◆ **Data provided**:

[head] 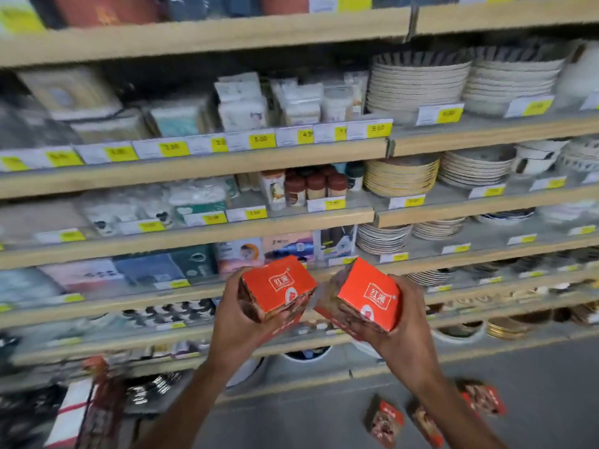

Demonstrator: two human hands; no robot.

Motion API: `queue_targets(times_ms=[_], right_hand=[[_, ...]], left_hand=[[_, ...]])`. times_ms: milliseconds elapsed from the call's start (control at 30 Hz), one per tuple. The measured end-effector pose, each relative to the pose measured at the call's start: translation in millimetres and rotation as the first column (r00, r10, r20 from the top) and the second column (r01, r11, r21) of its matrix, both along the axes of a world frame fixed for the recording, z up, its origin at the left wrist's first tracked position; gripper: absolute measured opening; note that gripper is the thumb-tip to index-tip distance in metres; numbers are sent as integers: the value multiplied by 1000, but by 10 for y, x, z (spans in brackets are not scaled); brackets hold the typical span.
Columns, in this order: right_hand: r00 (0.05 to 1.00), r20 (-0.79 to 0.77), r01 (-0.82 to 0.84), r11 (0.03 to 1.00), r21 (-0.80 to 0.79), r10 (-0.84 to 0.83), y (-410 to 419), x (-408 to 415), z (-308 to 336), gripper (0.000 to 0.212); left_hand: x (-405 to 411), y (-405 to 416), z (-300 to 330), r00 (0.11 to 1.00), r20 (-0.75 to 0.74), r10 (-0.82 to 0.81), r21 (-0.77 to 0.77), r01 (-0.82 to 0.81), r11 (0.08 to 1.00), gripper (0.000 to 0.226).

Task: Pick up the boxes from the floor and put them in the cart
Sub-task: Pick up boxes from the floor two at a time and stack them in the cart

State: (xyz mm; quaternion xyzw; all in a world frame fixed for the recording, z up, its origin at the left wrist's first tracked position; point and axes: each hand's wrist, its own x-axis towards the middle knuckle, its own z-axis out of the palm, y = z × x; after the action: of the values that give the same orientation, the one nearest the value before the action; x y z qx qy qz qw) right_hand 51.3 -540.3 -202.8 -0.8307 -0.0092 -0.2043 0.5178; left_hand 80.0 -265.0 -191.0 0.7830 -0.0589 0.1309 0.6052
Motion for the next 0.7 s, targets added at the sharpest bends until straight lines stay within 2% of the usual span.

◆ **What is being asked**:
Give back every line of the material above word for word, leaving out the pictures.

◆ **Result of the task**:
[head] 

Demonstrator: two human hands; no robot.

Motion API: `queue_targets(times_ms=[_], right_hand=[[_, ...]], left_hand=[[_, ...]])`. times_ms: milliseconds elapsed from the call's start (control at 30 Hz), one per tuple. The measured end-effector pose, each relative to the pose measured at the call's start: translation in millimetres and rotation as the first column (r00, r10, r20 from the top) and the second column (r01, r11, r21) of its matrix, both along the axes of a world frame fixed for the recording, z up, its origin at the left wrist's first tracked position; gripper: absolute measured opening; note that gripper is the thumb-tip to index-tip distance in metres; numbers are sent as integers: the value multiplied by 1000, but by 10 for y, x, z (spans in brackets are not scaled); brackets hold the typical span.
Columns, in this order: right_hand: r00 (0.05 to 1.00), r20 (-0.79 to 0.77), r01 (-0.82 to 0.84), r11 (0.03 to 1.00), r21 (-0.80 to 0.79), r10 (-0.84 to 0.83), y (-410 to 419), x (-408 to 415), z (-308 to 336), gripper (0.000 to 0.212); left_hand: x (-405 to 411), y (-405 to 416), z (-300 to 330), r00 (0.11 to 1.00), r20 (-0.75 to 0.74), r10 (-0.82 to 0.81), r21 (-0.77 to 0.77), r01 (-0.82 to 0.81), r11 (0.08 to 1.00), gripper (0.000 to 0.226).

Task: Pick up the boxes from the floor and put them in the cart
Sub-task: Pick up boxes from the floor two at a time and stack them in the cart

State: (xyz mm; quaternion xyzw; all in a world frame fixed for the recording, z up, its origin at the left wrist's first tracked position; point and axes: each hand's wrist, its own x-axis towards the middle knuckle, its own z-axis out of the palm, y = z × x; after the action: of the values that give the same orientation, the one nearest the value before the action; x y z qx qy qz qw) right_hand 51.3 -540.3 -202.8 -0.8307 -0.0092 -0.2043 0.5178; left_hand 80.0 -265.0 -191.0 0.7830 -0.0589 0.1309 0.6052
Motion for the next 0.7 s, targets added at the sharpest bends until straight lines stay within 2% of the usual span.

Nothing else is needed for the answer.